Pressão sobre Correia

A disposição que agora permite o registro surgiu após o lobby que conseguiu reunir o presidente Rafael Correia com os representantes das associações de gays e lésbicas em agosto. Com esta aproximação, Correia fechou a brecha que ele mesmo abriu no ano passado, quando disse que as reivindicações destes grupos eram "tolices" e "dramas" e que estavam longe das prioridades dos Governos de esquerda, como lutar contra a miséria e a pobreza.

Apesar da euforia inicial, as organizações LGBT buscam maiores garantias para blindar a norma. Diana Rodríguez, da associação Silueta X, por exemplo, quer promover uma mudança na Lei do Registro Civil para que a união estável seja reconhecida como um novo estado civil, e não só como um dado complementar como indica a nova norma. Além disso, este corpo legal ainda não se adaptou à norma superior, a Constituição, que reconhece a união entre casais do mesmo sexo.

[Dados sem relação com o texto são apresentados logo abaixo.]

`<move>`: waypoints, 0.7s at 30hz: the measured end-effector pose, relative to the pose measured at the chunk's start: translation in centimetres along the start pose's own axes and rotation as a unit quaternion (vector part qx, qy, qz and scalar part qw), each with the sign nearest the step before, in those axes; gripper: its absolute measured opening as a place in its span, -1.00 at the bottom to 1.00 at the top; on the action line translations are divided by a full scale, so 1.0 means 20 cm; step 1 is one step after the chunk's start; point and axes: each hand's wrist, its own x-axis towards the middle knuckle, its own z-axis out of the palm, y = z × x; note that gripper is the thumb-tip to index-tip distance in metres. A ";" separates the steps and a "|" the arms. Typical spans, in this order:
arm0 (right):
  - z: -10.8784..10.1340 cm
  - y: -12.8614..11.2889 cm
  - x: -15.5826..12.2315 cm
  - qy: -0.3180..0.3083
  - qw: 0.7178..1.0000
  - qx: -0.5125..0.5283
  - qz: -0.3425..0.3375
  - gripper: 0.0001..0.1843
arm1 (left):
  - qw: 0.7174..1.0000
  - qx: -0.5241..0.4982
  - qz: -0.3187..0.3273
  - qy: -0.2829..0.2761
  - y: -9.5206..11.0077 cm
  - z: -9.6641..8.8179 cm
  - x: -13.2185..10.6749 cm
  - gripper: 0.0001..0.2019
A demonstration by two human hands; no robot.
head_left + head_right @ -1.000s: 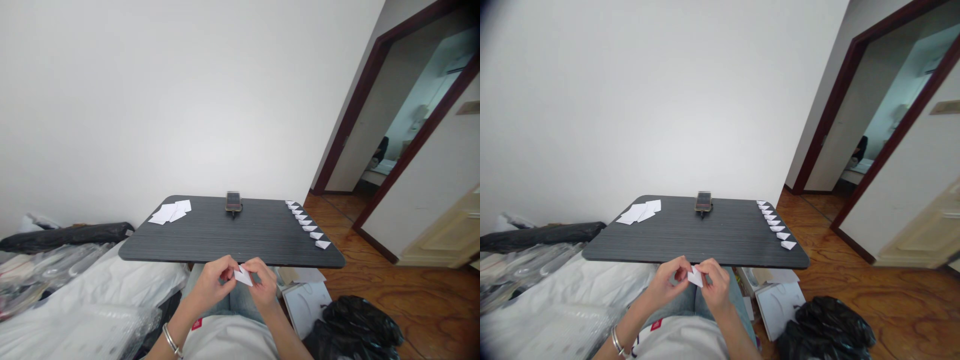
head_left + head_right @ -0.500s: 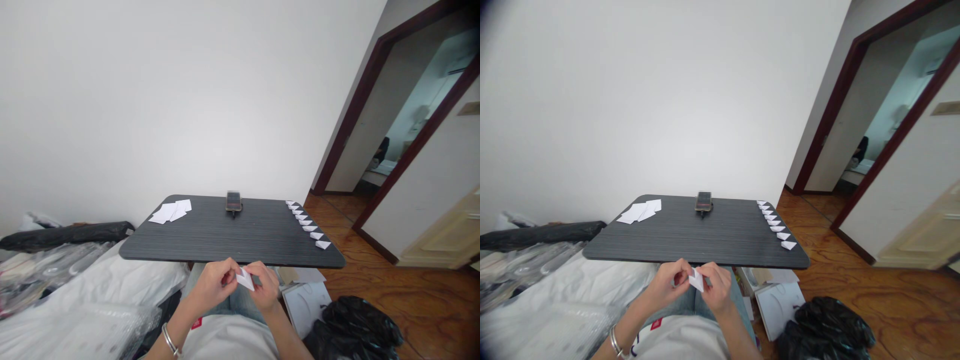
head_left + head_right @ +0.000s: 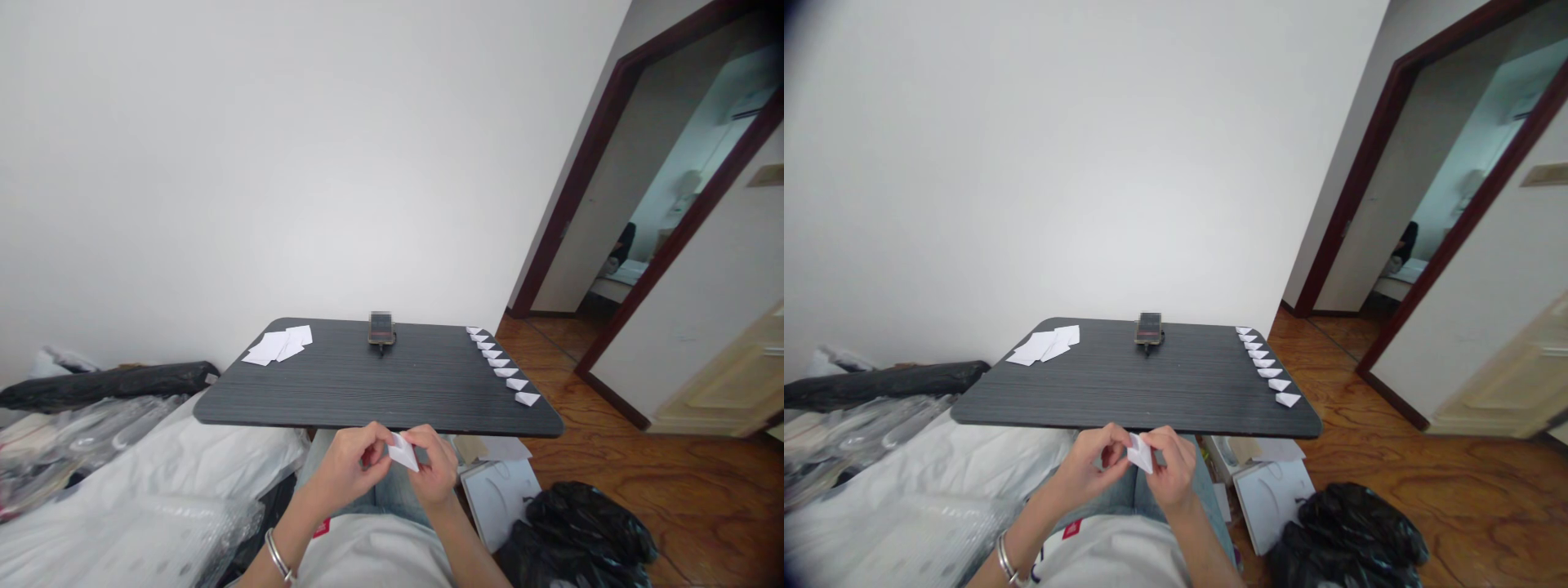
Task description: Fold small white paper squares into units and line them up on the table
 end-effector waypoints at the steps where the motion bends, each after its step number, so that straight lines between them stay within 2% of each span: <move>1: 0.00 0.00 0.00 0.001 1.000 0.002 0.003 -0.90 | 1.000 -0.004 -0.003 -0.002 0.01 0.00 0.00 -0.86; 13: 0.00 0.01 0.01 -0.015 0.999 0.021 0.029 -0.92 | 0.998 -0.058 -0.018 -0.003 -0.02 0.00 -0.01 -0.86; 15: 0.00 0.01 0.02 -0.038 0.997 0.043 0.056 -0.91 | 0.996 -0.086 -0.015 0.014 -0.02 -0.01 -0.01 -0.83; 19: -0.01 0.02 0.05 -0.076 0.987 0.112 0.089 -0.84 | 0.983 -0.145 -0.052 0.099 -0.02 -0.03 0.01 -0.86; 21: -0.01 0.02 0.05 -0.077 0.983 0.139 0.095 -0.81 | 0.972 -0.197 -0.087 0.094 -0.03 -0.04 0.03 -0.84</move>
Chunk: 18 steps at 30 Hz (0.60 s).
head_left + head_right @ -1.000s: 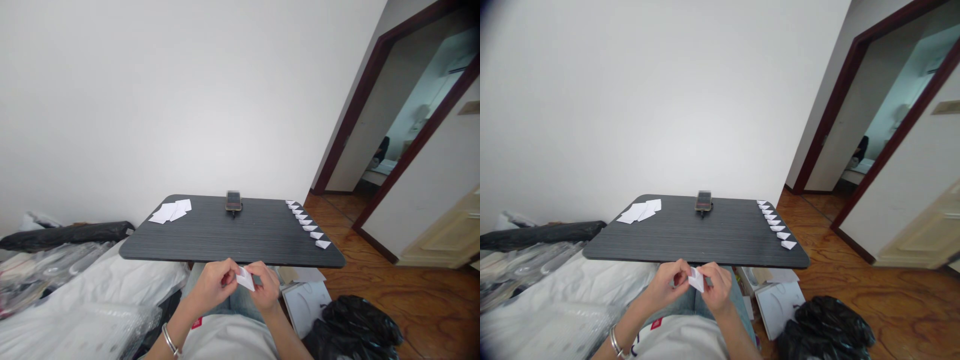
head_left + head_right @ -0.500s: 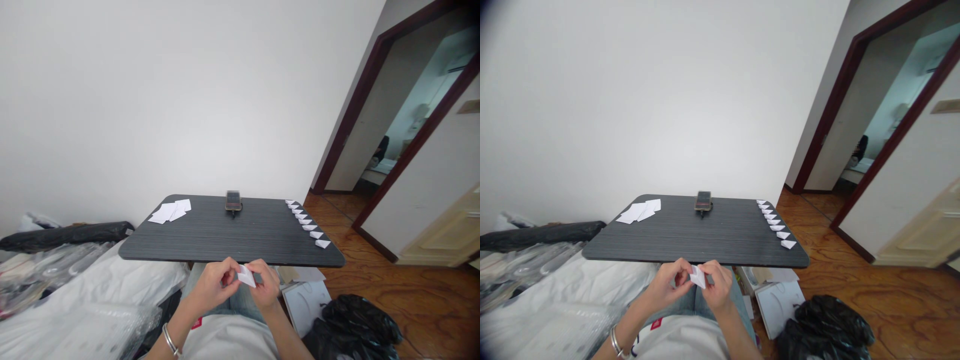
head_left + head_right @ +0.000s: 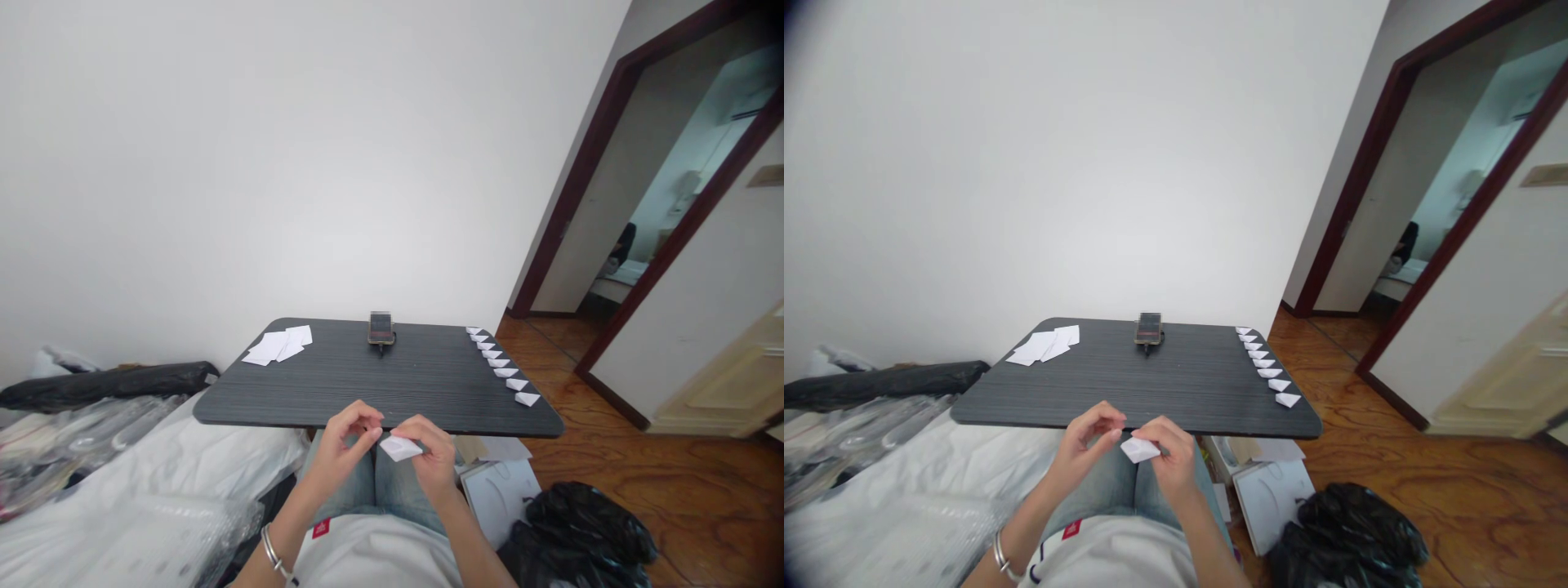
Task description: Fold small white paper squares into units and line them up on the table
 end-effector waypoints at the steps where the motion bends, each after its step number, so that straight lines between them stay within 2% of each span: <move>1: 0.00 0.00 0.00 0.003 1.000 0.010 0.002 -0.82 | 0.999 -0.031 -0.024 -0.018 0.00 0.00 0.01 -0.83; 5: 0.01 0.00 -0.01 0.024 0.999 0.031 0.012 -0.81 | 0.975 -0.161 -0.115 -0.099 -0.01 0.02 0.02 -0.76; 8: 0.01 0.00 -0.01 0.027 0.999 0.032 0.022 -0.80 | 0.959 -0.218 -0.155 -0.100 -0.01 0.03 0.02 -0.71; 11: 0.02 0.00 0.00 0.019 0.998 0.034 0.050 -0.81 | 0.957 -0.225 -0.164 -0.087 -0.01 0.04 0.02 -0.71; 13: 0.03 0.01 0.00 0.022 0.994 0.051 0.095 -0.83 | 0.960 -0.215 -0.165 -0.072 -0.01 0.04 0.03 -0.71; 18: 0.06 0.03 0.00 0.064 0.948 0.155 0.271 -0.83 | 0.969 -0.181 -0.161 0.050 -0.01 0.05 0.04 -0.72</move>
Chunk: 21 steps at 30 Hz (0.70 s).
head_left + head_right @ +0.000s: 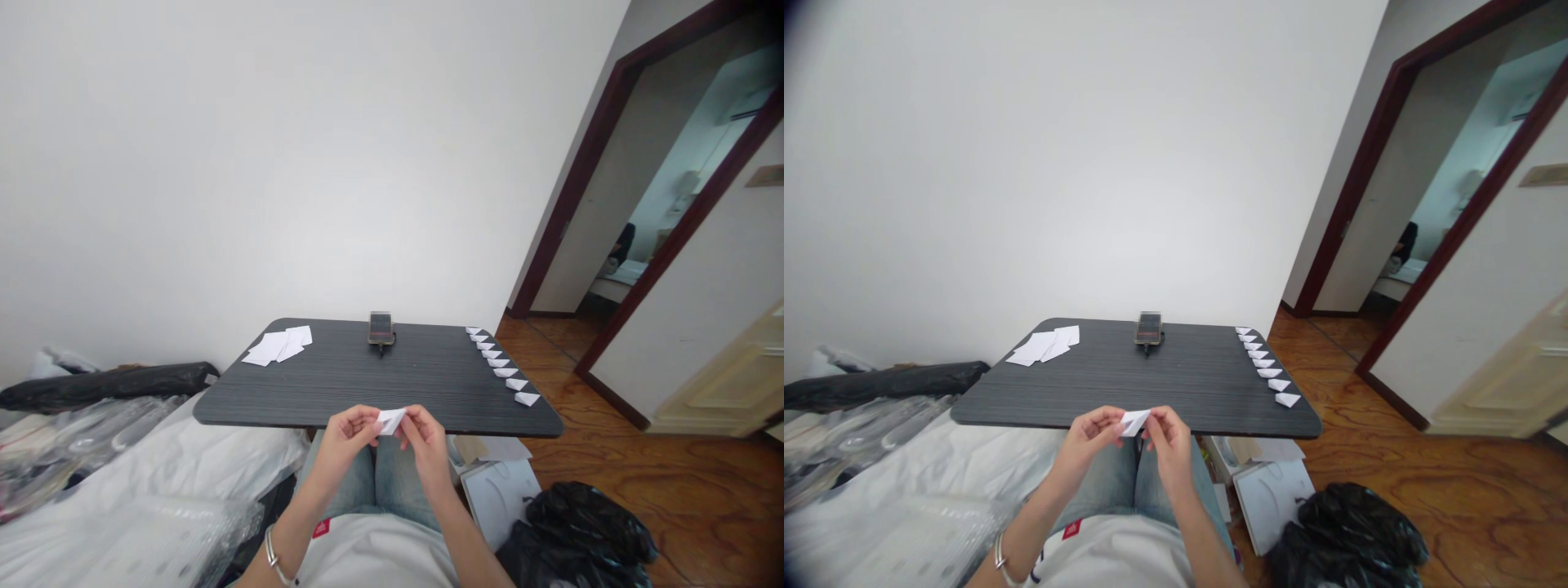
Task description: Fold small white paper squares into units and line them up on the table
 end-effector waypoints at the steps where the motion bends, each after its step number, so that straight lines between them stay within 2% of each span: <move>1: 0.01 0.00 0.00 -0.010 1.000 0.016 0.021 -0.80 | 1.000 0.005 0.005 0.018 0.00 0.00 0.00 -0.72; 5: 0.03 -0.03 -0.02 -0.062 0.995 0.052 0.057 -0.73 | 0.998 0.031 0.021 0.047 -0.03 0.01 0.00 -0.70; 9: 0.04 -0.03 -0.02 -0.066 0.993 0.060 0.076 -0.76 | 0.997 0.056 0.034 0.034 -0.05 0.01 0.01 -0.72; 13: 0.04 -0.02 -0.02 -0.075 0.993 0.044 0.074 -0.74 | 0.989 0.119 0.081 0.032 -0.03 -0.01 0.01 -0.74; 17: 0.03 -0.01 -0.02 -0.094 0.993 0.026 0.068 -0.73 | 0.979 0.175 0.106 -0.001 0.00 -0.02 0.00 -0.80; 21: 0.03 -0.02 -0.03 -0.103 0.992 0.022 0.066 -0.71 | 0.972 0.201 0.117 0.017 0.00 -0.02 -0.01 -0.82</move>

A ativista Pamela Troya, que junto com sua companheira, iniciou uma luta própria para conseguir que o casamento igualitário seja reconhecido, indo além da união estável. aponta para uma reforma da Constituição que torne possível garantir os mesmos direitos conferidos às sociedades conjugais, como a adoção. Mas isso não está na agenda do Governo. O presidente Correia foi muito enfático ao dizer que não permitirá que os casais homossexuais adotem crianças.